Images are not part of the copy; transcribe all the data exactly.
*** Collected data ***
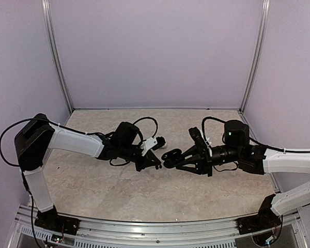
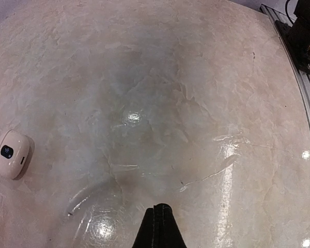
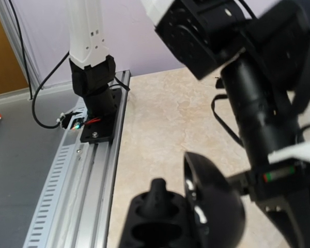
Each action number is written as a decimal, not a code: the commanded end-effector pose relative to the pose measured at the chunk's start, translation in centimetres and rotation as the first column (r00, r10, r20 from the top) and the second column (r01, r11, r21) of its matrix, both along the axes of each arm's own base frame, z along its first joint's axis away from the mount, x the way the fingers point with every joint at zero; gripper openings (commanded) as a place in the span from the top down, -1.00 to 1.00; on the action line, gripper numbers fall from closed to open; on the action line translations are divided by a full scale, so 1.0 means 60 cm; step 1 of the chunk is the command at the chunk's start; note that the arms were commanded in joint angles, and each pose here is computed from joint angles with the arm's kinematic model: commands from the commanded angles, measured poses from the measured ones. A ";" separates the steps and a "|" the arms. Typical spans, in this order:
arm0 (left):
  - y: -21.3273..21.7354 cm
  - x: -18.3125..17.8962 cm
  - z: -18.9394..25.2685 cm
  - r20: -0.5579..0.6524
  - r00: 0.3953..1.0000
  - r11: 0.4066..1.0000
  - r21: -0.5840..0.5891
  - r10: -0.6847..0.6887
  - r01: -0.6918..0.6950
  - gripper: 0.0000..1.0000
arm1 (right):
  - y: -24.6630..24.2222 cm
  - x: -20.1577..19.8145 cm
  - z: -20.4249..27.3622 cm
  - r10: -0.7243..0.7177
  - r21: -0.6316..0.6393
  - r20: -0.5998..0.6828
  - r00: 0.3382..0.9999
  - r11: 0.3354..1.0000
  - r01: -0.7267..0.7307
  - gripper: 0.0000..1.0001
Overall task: Insert the wireless bluetooth earbuds into the charging case
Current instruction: Pick up the right earbud from the center of the board, then insert the right earbud into the right side groove of the charging case.
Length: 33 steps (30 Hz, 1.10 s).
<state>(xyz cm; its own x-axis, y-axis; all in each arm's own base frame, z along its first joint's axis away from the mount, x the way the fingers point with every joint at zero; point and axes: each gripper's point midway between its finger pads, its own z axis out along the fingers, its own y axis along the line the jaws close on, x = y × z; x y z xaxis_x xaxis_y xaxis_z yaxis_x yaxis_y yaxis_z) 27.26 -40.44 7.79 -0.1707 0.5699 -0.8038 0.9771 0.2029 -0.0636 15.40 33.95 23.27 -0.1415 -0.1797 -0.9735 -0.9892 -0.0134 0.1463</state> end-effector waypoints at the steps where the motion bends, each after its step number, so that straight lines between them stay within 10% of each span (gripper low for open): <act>1: 0.004 0.009 0.058 0.038 0.998 0.994 -0.095 0.053 -0.049 1.00 | -0.006 0.007 0.010 -0.024 0.015 0.020 1.000 1.000 0.024 1.00; 18: 0.098 -0.072 0.421 0.236 0.946 0.856 -0.512 0.223 -0.074 1.00 | 0.012 -0.001 0.016 0.058 0.078 0.089 0.994 0.995 -0.065 1.00; 33: 0.007 -0.197 0.421 0.246 0.969 0.846 -0.520 0.020 0.115 1.00 | 0.031 -0.004 0.025 0.132 0.103 0.073 0.989 0.985 -0.139 1.00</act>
<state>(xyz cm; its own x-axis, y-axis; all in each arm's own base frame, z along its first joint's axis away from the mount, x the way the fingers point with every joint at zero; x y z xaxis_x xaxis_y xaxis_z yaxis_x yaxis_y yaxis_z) 16.11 -38.50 33.77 0.0747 0.0436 -0.9963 0.9806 0.1785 0.0813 15.37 35.43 22.69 -0.0936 -0.1377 -0.9860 -0.9867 -0.1196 0.1104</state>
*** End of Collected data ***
Output of the exercise ->
Each action number is written as a decimal, not a code: the commanded end-effector pose relative to the pose measured at the chunk's start, translation in centimetres and rotation as the first column (r00, r10, r20 from the top) and the second column (r01, r11, r21) of its matrix, both along the axes of each arm's own base frame, z along its first joint's axis away from the mount, x the way the fingers point with every joint at zero; gripper openings (commanded) as a place in the span from the top down, -1.00 to 1.00; on the action line, gripper numbers fall from closed to open; on the action line translations are divided by a full scale, so 1.0 means 60 cm; step 1 of the chunk is the command at the chunk's start; note that the arms were commanded in joint angles, and each pose here is computed from joint angles with the arm's kinematic model: commands from the commanded angles, measured poses from the measured ones. A ";" separates the steps and a "|" the arms. Typical spans, in this order:
arm0 (left):
  - y: -21.3273..21.7354 cm
  - x: -18.3125..17.8962 cm
  - z: -18.9394..25.2685 cm
  - r20: -0.5579..0.6524
  - r00: 0.3953..1.0000
  - r11: 0.4066..1.0000
  - r21: -0.5840..0.5891
  - r10: -0.6847..0.6887
  - r01: -0.6918..0.6950
  - gripper: 0.0000..1.0000
arm1 (right):
  - y: -24.6630..24.2222 cm
  - x: -20.1577..19.8145 cm
  - z: -20.4249..27.3622 cm
  - r10: -0.7243..0.7177
  - r21: -0.6316..0.6393
  - r20: -0.5998..0.6828
  - r00: 0.3382..0.9999
  - r11: 0.3354..1.0000
  - r01: -0.7267..0.7307
  - gripper: 0.0000..1.0001
Overall task: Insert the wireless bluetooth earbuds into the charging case
Current instruction: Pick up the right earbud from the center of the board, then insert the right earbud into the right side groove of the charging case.
Length: 33 steps (30 Hz, 1.10 s).
<state>(xyz cm; its own x-axis, y-axis; all in each arm's own base frame, z along its first joint's axis away from the mount, x the way the fingers point with every joint at zero; point and axes: each gripper's point midway between its finger pads, its own z axis out along the fingers, its own y axis along the line the jaws close on, x = y × z; x y z xaxis_x xaxis_y xaxis_z yaxis_x yaxis_y yaxis_z) 27.26 -40.44 7.79 -0.1707 0.5699 -0.8038 0.9771 0.2029 -0.0636 15.40 33.95 23.27 -0.1415 -0.1797 -0.9735 -0.9892 -0.0134 0.1463</state> end-effector waypoints at the steps where the motion bends, each after its step number, so that straight lines between them stay within 10% of each span (gripper low for open): <act>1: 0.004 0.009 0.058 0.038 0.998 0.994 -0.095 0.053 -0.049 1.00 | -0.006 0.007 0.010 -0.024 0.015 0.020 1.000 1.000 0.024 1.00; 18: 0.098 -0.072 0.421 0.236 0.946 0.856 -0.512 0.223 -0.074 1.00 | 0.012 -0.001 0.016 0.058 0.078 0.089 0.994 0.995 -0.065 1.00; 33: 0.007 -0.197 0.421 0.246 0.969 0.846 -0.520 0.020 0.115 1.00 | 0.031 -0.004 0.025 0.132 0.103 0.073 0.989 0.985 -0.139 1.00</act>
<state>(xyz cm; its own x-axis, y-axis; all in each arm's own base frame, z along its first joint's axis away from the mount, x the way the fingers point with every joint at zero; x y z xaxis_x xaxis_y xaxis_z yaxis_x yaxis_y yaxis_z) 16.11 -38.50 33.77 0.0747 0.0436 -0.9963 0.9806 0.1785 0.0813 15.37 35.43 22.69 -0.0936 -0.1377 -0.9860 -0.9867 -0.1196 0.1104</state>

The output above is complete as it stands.